The other bottleneck to productivity and growth is the training, not just school or just university and research, but also worker update, whether young or adult, to allow the use of new technologies. The other two bottlenecks that have caused Italy to lose positions among the big countries are the Public Administration e Justice with their inefficiency. These are the structural reforms needed to negotiate the financing of our projects in Europe. The PA, we experienced it in the lockdown, is the tool for every subsidy, incentive, parachute... Does anyone really believe that replacing the INPS president is enough for this to work? There are starting to be detailed proposals for overcoming these last two bottlenecks and we will talk about them again.

FUNDS AND THE PROBLEM OF TIMES

Fortunately for us, the funds available in 2020 do not require the more difficult ex-ante structural reforms. Of the immediately available, we only have the 35,8 billion euros of the Mes for health care costs. The funds for the Sure unemployment insurance mechanism (around 8 billion calculated for Italy) will begin to be collected by the EC not before September and the EIB funds for loans and guarantees (9 billion euros according to LC- Macro Advisors) request, directly or indirectly, investment projects that are not ready.

Of the most important funds, the Recovery and Resilience Facility, (RRF or Next Generation EU) if confirmed, will be available for around 12 billion for Italy in 2021, a figure almost equivalent to Italy's largest contribution to the EU budget. Most of the funds will be available between 2022 and 2025. Luckily for us, it is investment funds and we will have to have serious projects ready as soon as possible to prevent them from going the usual way of cohesion funds and from Italy continuing to stagnate, as shown in the graph above, instead of restarting. Even the Next generation Italy will decide with this plan: we must immediately begin to articulate it with the appropriate tools of governance, implementation, monitoring, correction.

THE COLLAPSE OF CONSUMPTION

Will we arrive alive at the presentation of the Plan for the future? We have to ask ourselves this given the fall in production and the low demand from consumers even after the reopening of the activities. The collapse of consumption in services is a feature of this crisis, not financial, not manufacturing. The limitation of social contacts contributes to the low demand: why buy the dress/fashion accessory if going to the shop is a risk and we can't show it to our friends? But the uncertainty in the epidemiological and economic future that causes savings to accumulate rather than consume weighs even more. Especially when inflation is far off, as the inverted yield curve shows.

We will have to verify the data in late June, but we should be ready to take direct support measures for consumption: no vouchers for scooters or travel agencies to satisfy small groups of interests and who need the distribution efficiency of the PA which does not exist. Let's take an example from who is at the head of the European countries (always better to copy from the first in the class) Germany. We also reduce VAT to 16% until 31 December 2020.

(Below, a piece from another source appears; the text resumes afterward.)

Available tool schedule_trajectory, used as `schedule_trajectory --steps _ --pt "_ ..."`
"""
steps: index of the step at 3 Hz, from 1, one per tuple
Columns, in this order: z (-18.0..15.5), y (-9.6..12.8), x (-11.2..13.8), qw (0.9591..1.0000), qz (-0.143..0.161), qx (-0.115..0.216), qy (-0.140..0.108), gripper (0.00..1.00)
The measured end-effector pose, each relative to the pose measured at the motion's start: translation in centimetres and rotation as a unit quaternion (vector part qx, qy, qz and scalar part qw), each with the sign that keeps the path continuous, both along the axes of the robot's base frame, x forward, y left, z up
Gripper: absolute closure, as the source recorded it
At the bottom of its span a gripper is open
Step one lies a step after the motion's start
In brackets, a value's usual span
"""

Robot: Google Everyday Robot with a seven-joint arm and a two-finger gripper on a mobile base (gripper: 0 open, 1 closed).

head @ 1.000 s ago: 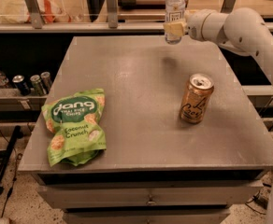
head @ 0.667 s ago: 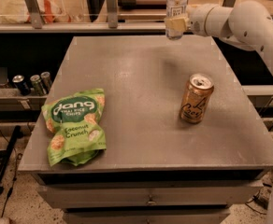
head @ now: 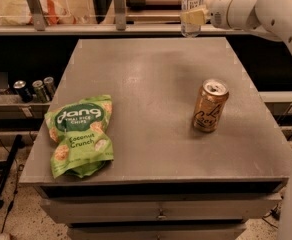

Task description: Pick blue plastic bottle

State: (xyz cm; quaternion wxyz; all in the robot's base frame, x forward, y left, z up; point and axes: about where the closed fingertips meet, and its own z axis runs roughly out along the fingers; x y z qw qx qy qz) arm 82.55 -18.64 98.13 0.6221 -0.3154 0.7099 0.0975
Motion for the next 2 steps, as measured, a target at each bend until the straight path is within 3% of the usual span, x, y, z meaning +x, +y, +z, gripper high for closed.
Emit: schedule_trajectory --steps 2 --pt "1.05 -0.69 -0.43 0.9998 0.014 -0.008 0.015 1.0"
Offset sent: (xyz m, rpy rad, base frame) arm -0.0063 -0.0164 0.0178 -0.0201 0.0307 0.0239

The Finance department will scream for the lost revenues calculated compared to the same period of 2019. But the post-Covid period will not be like the previous year, the revenue losses will be much more limited and in any case, tax revenues are not the goal of economic policy now. Also, one size fits all makes collection easier, as opposed to the myriad of targeted exemptions that exist today. In any case, the Ministry of Economy must also deal with the macroeconomic context and remedy the lack of consumer demand with the appropriate stimulus measures.

Clarity and determination on the beginning and above all the end of this measure to stimulate consumption is essential. The guarantee of the closure of this temporary measure at the end of 2020 is the definition of the projects to use the MES, Sure, EIB funds and from January 2021 of the investment projects requested by Next Generation EU and the reinforced European budget which will take over the growth of production and employment.